容器は注射器型で、先端が細い針金でできた専用のアプリケーター「マイクロティップ」が付属。液体金属を適切な分だけ滴下できるので便利です。包装袋には、再封可能なジッパーが取り付けられているため、余った分は劣化を抑えつつ長期間保存できます。

ただし、本製品は高性能な分、取り扱いの難易度が高いのが難点。CPUグリスを使い慣れた上級者向けのアイテムです。また、導電性でもあるため、塗布の際は、はみ出しや液漏れがないように注意を払う必要があります。より優れた冷却性能を求める方や自作経験が豊富な方は、チェックしてみてください。

サンワサプライ(SANWA SUPPLY) ナノダイヤモンドグリス TK-P3D

ナノダイヤモンドパウダーを配合することにより、優れた冷却性能を実現。高性能なCPUを使用している方やパソコンに負荷のかかる作業を行う方におすすめです。

内容量は2.8gですが、ダイヤモンドグリスは固まりにくいので、余った分は劣化を気にせず長期間保存できます。導電性は低くなっていますが、塗布の際は回路やリード線などに付着しないように注意しながら使用しましょう。

熱伝導率は8.3W/m・kで、熱抵抗値が低いため、効率よく冷却可能。また、「RoHS指令」に準拠した環境にやさしい製品なので、安心して使用できます。
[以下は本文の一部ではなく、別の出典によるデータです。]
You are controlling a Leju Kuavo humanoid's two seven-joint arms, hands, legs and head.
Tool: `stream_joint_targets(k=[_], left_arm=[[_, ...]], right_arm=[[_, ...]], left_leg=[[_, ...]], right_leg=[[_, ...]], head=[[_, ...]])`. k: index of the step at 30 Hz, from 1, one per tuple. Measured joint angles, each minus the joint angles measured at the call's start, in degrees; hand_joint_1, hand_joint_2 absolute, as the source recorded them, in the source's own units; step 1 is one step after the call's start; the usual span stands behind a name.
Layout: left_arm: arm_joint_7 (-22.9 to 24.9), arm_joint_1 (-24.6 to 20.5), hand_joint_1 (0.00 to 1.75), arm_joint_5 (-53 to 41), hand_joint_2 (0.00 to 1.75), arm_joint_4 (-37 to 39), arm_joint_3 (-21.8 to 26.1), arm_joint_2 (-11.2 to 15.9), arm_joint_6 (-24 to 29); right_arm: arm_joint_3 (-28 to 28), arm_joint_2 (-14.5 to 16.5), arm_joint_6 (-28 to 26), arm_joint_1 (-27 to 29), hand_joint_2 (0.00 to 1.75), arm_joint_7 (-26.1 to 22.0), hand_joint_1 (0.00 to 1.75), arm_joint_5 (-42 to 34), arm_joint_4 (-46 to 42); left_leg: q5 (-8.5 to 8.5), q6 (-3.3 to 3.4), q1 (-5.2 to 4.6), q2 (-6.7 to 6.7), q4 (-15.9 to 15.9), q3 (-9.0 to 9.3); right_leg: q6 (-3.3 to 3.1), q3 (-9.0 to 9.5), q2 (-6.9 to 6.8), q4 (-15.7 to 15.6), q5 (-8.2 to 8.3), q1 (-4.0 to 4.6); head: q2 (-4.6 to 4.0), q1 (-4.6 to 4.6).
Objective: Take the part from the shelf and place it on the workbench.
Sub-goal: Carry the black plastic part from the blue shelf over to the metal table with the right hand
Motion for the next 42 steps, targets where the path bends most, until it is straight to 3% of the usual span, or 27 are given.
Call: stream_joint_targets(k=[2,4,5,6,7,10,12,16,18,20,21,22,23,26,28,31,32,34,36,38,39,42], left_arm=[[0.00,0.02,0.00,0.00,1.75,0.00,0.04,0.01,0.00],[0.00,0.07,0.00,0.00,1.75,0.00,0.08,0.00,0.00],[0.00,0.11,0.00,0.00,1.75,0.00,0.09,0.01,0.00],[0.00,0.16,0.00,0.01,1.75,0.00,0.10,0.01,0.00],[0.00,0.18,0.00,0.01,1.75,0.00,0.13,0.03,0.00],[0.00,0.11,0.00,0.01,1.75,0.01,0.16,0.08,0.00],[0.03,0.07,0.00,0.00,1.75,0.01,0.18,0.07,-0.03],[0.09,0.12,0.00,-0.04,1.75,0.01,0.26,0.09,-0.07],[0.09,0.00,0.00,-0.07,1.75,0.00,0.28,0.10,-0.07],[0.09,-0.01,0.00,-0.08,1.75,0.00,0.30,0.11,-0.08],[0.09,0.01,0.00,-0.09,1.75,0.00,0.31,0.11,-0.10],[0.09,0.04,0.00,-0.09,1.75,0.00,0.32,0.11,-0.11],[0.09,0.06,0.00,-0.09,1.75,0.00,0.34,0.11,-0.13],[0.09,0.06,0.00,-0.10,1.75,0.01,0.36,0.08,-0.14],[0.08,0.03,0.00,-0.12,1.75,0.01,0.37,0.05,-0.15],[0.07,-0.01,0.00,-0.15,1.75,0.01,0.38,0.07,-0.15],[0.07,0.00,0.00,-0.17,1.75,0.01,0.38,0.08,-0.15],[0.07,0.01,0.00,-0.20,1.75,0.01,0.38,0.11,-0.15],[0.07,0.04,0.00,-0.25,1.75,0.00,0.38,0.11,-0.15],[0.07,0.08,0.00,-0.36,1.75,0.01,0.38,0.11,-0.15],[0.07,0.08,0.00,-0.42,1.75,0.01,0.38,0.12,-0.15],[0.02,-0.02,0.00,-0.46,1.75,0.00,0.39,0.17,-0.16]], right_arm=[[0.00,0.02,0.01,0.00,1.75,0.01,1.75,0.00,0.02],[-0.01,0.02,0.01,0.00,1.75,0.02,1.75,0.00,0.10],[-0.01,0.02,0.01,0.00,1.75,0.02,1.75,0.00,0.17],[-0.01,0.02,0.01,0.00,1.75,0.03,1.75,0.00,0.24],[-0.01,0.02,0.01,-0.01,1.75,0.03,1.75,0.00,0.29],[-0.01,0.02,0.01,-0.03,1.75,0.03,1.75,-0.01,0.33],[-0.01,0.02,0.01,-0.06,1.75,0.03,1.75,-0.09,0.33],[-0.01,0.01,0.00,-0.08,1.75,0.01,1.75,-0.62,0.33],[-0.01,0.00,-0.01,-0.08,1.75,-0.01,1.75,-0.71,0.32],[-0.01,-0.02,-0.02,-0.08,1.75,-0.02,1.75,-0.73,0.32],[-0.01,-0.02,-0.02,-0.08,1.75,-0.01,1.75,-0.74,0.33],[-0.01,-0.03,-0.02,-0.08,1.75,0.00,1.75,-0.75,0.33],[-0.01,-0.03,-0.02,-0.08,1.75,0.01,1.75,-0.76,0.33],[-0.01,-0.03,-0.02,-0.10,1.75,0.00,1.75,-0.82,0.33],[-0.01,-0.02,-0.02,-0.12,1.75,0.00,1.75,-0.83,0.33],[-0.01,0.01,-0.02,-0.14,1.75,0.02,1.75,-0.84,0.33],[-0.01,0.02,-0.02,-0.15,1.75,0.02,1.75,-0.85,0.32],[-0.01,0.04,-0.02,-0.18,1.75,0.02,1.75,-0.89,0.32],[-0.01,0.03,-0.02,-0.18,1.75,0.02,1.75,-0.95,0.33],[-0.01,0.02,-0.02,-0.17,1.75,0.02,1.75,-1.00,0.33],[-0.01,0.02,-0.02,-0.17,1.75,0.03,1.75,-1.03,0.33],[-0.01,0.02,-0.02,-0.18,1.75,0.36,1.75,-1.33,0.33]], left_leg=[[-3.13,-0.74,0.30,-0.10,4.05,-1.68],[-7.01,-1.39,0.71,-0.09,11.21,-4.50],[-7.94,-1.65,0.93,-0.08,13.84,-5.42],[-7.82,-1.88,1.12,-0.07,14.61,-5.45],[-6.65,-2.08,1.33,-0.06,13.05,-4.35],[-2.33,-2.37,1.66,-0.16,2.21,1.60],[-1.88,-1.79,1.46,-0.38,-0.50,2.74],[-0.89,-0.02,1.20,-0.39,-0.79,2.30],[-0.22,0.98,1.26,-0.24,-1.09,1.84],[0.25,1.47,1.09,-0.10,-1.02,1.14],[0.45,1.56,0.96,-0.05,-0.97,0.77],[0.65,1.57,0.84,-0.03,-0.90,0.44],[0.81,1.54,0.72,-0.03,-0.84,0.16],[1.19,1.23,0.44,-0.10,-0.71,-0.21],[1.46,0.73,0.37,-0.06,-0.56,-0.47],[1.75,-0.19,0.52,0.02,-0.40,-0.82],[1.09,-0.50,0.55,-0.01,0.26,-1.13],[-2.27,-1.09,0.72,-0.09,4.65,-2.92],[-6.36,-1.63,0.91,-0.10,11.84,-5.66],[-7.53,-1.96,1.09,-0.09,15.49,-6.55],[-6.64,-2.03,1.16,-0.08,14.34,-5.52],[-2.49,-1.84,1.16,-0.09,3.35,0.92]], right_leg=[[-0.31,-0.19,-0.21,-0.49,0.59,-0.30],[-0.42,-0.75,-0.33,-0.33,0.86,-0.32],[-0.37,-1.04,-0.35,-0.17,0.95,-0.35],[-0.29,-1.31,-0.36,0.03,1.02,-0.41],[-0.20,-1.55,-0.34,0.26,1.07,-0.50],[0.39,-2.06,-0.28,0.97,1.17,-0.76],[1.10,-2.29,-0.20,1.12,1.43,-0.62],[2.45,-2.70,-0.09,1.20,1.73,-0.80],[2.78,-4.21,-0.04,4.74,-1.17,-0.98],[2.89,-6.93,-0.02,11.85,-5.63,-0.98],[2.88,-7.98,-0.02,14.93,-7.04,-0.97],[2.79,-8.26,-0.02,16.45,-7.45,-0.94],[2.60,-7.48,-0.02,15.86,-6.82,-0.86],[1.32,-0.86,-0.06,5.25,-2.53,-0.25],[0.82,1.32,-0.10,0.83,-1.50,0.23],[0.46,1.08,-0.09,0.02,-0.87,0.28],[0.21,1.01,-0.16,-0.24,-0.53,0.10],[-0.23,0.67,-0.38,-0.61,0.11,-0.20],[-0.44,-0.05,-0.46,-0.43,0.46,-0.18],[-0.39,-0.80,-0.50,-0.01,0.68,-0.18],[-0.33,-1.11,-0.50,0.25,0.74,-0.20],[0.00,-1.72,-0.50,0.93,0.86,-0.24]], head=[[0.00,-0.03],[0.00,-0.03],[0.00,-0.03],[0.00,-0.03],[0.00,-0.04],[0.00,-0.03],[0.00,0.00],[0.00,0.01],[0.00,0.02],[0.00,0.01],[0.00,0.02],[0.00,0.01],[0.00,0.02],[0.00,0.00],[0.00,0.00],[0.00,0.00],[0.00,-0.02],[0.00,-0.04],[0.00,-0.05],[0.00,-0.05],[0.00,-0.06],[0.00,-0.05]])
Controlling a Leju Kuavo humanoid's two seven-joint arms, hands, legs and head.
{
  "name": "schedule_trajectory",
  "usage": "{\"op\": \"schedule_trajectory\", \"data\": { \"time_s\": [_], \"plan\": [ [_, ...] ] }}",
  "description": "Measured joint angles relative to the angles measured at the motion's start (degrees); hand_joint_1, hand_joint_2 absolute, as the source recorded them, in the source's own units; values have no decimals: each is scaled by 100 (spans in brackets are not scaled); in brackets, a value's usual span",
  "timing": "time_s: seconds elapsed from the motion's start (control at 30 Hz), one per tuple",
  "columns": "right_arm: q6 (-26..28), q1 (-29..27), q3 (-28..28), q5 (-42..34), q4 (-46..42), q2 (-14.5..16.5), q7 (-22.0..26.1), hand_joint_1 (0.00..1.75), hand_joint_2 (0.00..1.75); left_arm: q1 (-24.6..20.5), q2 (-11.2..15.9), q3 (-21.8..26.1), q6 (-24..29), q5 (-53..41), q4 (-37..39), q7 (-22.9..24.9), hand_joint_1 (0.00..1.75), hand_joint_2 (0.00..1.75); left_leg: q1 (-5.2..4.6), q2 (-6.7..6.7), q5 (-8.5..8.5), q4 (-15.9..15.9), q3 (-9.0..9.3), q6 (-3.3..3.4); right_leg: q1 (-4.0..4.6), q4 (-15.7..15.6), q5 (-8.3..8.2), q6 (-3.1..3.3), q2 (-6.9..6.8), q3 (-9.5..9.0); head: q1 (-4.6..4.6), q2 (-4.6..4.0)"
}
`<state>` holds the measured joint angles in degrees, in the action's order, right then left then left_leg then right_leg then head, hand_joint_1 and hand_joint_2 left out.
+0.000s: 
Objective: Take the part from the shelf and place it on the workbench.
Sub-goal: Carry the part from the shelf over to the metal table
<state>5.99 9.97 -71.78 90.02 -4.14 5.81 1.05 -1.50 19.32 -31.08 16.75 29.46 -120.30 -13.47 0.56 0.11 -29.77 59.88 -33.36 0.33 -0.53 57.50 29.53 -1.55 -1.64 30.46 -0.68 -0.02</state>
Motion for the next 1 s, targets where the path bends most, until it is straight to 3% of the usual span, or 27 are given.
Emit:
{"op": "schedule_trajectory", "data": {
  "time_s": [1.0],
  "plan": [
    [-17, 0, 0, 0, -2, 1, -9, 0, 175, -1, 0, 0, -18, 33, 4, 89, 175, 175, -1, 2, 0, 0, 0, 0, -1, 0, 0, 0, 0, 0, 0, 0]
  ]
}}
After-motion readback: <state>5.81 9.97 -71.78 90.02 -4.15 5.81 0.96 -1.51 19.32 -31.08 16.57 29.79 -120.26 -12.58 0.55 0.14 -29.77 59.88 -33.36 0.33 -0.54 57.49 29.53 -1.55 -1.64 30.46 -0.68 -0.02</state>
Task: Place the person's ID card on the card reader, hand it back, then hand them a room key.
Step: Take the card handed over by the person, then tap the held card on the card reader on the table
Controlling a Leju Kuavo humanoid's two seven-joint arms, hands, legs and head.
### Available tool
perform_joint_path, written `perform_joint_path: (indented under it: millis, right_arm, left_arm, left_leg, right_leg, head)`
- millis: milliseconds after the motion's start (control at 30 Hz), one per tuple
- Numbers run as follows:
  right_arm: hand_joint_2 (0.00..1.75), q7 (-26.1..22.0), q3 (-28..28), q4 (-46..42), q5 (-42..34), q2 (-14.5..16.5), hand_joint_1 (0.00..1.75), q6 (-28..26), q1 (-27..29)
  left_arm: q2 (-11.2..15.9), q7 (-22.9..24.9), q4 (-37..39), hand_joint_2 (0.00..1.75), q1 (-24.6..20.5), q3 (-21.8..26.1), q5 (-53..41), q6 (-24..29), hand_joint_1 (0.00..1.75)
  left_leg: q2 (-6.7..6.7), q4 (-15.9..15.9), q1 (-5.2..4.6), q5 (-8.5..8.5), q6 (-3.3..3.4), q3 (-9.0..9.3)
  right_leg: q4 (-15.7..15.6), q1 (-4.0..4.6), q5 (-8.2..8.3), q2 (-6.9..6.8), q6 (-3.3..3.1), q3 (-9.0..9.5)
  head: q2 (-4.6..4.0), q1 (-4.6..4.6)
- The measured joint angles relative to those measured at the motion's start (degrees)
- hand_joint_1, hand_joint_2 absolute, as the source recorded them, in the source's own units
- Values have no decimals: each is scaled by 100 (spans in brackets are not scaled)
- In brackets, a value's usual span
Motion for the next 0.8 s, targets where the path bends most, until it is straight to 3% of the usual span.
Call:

アイネックス(Ainex) ナノダイヤモンドグリス JP-DX1

主成分にナノダイヤモンドとシリコンを採用したCPUグリスです。高純度熱伝導素材を用いることにより、優れた冷却性能を実現。化学的安定性・非腐食性・抗酸化性・非毒性・不揮発性・不燃性・非皮膚刺激性に優れているので、安心して使用できます。

さらに、16W/m・kの高い熱伝導率を有しているため、高性能な自作PCも効率よく冷却可能。絶縁タイプなので、多少のはみ出しなどを気にせず安心して塗布できるのもメリットです。

高性能な分、少し高価ではありますが、内容量は3gと多いので複数回使用できます。また、硬化しにくいので長期間保存しておくことも可能。塗布用のヘラも付属します。

JOUJYE ナノ・ダイアモンドサーマルグリス OC7

粒子サイズ20nm以下の微細なダイヤモンドパウダーを使用することにより、優れた熱伝導率を発揮。CPUの熱を効率よくヒートシンクに伝えられます。12.56W/m・kの優れた熱伝導率を有しているので、ハイスペックなパソコンで使用したい方におすすめです。

また、CPUが高負荷な状態になり発熱が急上昇したときに、より優れた熱伝導性能を発揮するので、CPUクーラーの性能を最大限まで引き出せます。

内容量は約4gで、ショートの心配がない絶縁タイプ。オーバークロックなど、CPUを酷使するような環境でパソコンを使用している方に適したアイテムです。

アイネックス(Ainex) セラミックグリス Céramique 2 AS-04A

酸化アルミ・酸化亜鉛・立方晶窒化ホウ素の超微粒子が主成分のセラミックグリスです。熱伝導率は5.1W/m・kで、高密度かつナノサイズの微粒子が接触面を多くし、優れた放熱効果を発揮します。

従来品よりも熱性能と安定性が向上しており、分離したり滲んだりしにくいのも特徴のひとつ。内容量は2.7gで、ショートの心配がない絶縁タイプです。

容器は扱いやすい小型の注射器型で、ピストン棒を最後まで押し込むと使い切ったことが分かるようになっています。塗り替えの際は、イソプロピルアルコールなどで簡単に拭き取り可能。価格も比較的リーズナブルでコスパに優れたおすすめの製品です。